Location
- Atkins Road Clapham Park, Greater London, SW12 0AB England
- Coordinates: 51°26′52″N 0°08′35″W﻿ / ﻿51.44786°N 0.14308°W

Information
- Type: Voluntary aided school
- Motto: Walk humbly with God
- Religious affiliation: Roman Catholic
- Established: 1884
- Founder: La retraite sisters
- Local authority: Lambeth
- Department for Education URN: 100637 Tables
- Ofsted: Reports
- Head Teacher: Dominic Malins
- Gender: Girls
- Age: 11 to 19
- Enrolment: 915 as of January 2016^{[update]}
- Website: www.laretraite.lambeth.sch.uk

= La Retraite Roman Catholic Girls' School =

La Retraite Roman Catholic Girls' School is a Catholic secondary school and sixth form for girls, located in the Clapham Park area of the London Borough of Lambeth, England. The sixth form is mixed.

==History==
The school was first established in 1880 by Les Dames De La Retraite, an order started in Brittany to enable women to spend time in the Catholic practice of 'retreat'. The nuns were called 'mother' and those who had traveled from France this time apparently aimed to establish a girls school in South London. The school later expanded into a house previously owned by the family of Philip de László, and then a house previously owned by Dan Leno. There were eventually several other schools in England run by the order - one in Bristol and another in Burnham on Sea and in the post-war period there were attempts to open schools elsewhere in England.

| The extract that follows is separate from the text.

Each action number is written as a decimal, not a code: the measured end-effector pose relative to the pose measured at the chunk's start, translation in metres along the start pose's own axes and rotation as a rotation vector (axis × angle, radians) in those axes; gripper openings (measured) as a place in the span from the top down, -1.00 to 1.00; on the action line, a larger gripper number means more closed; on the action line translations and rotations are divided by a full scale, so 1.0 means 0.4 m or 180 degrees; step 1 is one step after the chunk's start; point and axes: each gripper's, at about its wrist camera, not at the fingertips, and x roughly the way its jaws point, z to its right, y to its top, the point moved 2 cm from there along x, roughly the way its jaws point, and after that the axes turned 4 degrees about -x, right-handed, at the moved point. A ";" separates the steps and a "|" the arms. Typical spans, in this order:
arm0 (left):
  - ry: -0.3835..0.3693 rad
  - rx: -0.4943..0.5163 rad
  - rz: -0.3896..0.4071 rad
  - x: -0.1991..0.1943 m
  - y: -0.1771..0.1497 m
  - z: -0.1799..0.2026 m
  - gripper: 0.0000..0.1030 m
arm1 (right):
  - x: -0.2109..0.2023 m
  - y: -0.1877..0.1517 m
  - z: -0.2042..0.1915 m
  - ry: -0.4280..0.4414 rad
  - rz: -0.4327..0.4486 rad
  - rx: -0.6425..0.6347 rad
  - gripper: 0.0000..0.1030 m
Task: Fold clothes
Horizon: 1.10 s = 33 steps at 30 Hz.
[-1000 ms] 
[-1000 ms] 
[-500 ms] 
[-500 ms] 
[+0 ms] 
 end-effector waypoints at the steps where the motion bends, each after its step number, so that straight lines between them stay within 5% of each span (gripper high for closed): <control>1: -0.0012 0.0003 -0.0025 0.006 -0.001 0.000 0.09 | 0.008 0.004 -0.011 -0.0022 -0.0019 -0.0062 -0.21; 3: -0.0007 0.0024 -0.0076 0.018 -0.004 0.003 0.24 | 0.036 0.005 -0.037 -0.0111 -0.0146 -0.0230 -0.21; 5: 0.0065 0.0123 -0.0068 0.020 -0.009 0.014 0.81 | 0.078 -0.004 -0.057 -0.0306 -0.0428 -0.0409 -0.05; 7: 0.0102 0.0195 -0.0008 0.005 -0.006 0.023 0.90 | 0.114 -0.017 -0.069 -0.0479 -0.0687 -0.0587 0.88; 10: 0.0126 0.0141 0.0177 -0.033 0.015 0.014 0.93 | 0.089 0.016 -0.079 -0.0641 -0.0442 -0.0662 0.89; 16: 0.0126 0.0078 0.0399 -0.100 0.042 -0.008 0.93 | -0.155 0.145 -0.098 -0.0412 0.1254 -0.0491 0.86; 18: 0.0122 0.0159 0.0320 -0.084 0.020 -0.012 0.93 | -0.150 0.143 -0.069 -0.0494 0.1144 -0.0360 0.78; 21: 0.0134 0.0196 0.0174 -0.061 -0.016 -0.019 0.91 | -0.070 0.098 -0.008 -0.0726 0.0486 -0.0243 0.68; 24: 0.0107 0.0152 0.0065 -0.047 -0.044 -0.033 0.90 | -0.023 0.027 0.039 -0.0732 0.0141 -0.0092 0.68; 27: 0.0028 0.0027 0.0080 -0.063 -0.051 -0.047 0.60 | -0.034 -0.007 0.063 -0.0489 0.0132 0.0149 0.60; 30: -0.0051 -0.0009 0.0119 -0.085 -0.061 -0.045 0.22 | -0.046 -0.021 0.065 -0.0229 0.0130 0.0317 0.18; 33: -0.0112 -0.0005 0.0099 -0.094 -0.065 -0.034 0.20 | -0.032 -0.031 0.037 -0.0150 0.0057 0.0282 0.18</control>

There were also schools in France (St Germain-en-Laye, Angers) with which all the nuns were in contact and nuns moved unpredictably from one school to another. By World War II, the school ran from primary to the end of secondary. The school had always been forward looking - it used Montessori methods in its primary school and encouraged physical education and dance. It had a reputation for theatre producing at least one play a year - more in the years when Joan Littlewood was a pupil.

During World War II the school was evacuated to Horndean in Hampshire, but was rapidly moved from a site so close to Portsmouth that was needed for the military to Daventry. In 1942 the school returned to the Clapham Road site which it had to share with another school that had been bombed. It had been a fee-paying school but after the war it took up the Beveridge education plan and agreed to drop fees and take public school entrants. One result of this was that the demand that a deputy head be secular resulted in Vera Thorpe, the maths teacher, becoming deputy head. It then became a two form entry sixty students in all, the B class being the grammar entry and the A the rest. In 1945 as children returned to London there was considerable confusion of age and position. There were many families where the father was dead in the war and others where they were children of Polish free fighter who had stayed. The local Jewish community also saw the school as a reasonable place for their girls. The sixth form was, however, small as few families could or would afford the extra years for a girl who was welcomed as an employee by the local banks and business because of the school's reputation for well-behaved and ethical students. Those who completed their sixth form either went to university or to teachers colleges but some went to art school having been well taught by Miss Nicholson.

It was recognised officially by London County Council. In the 1970s, when selective education was abolished in London, the school became a comprehensive school. The school became grant-maintained for a time in the 1990s and opened its sixth form. In 1999 it then returned to local authority control as a voluntary aided school under the trusteeship of the Roman Catholic Archdiocese of Southwark.

==Academics==
La Retraite Roman Catholic Girls' School offers GCSEs and BTECs as programmes of study for pupils. Students in the sixth form have the option to study a range of A Levels and further BTECs.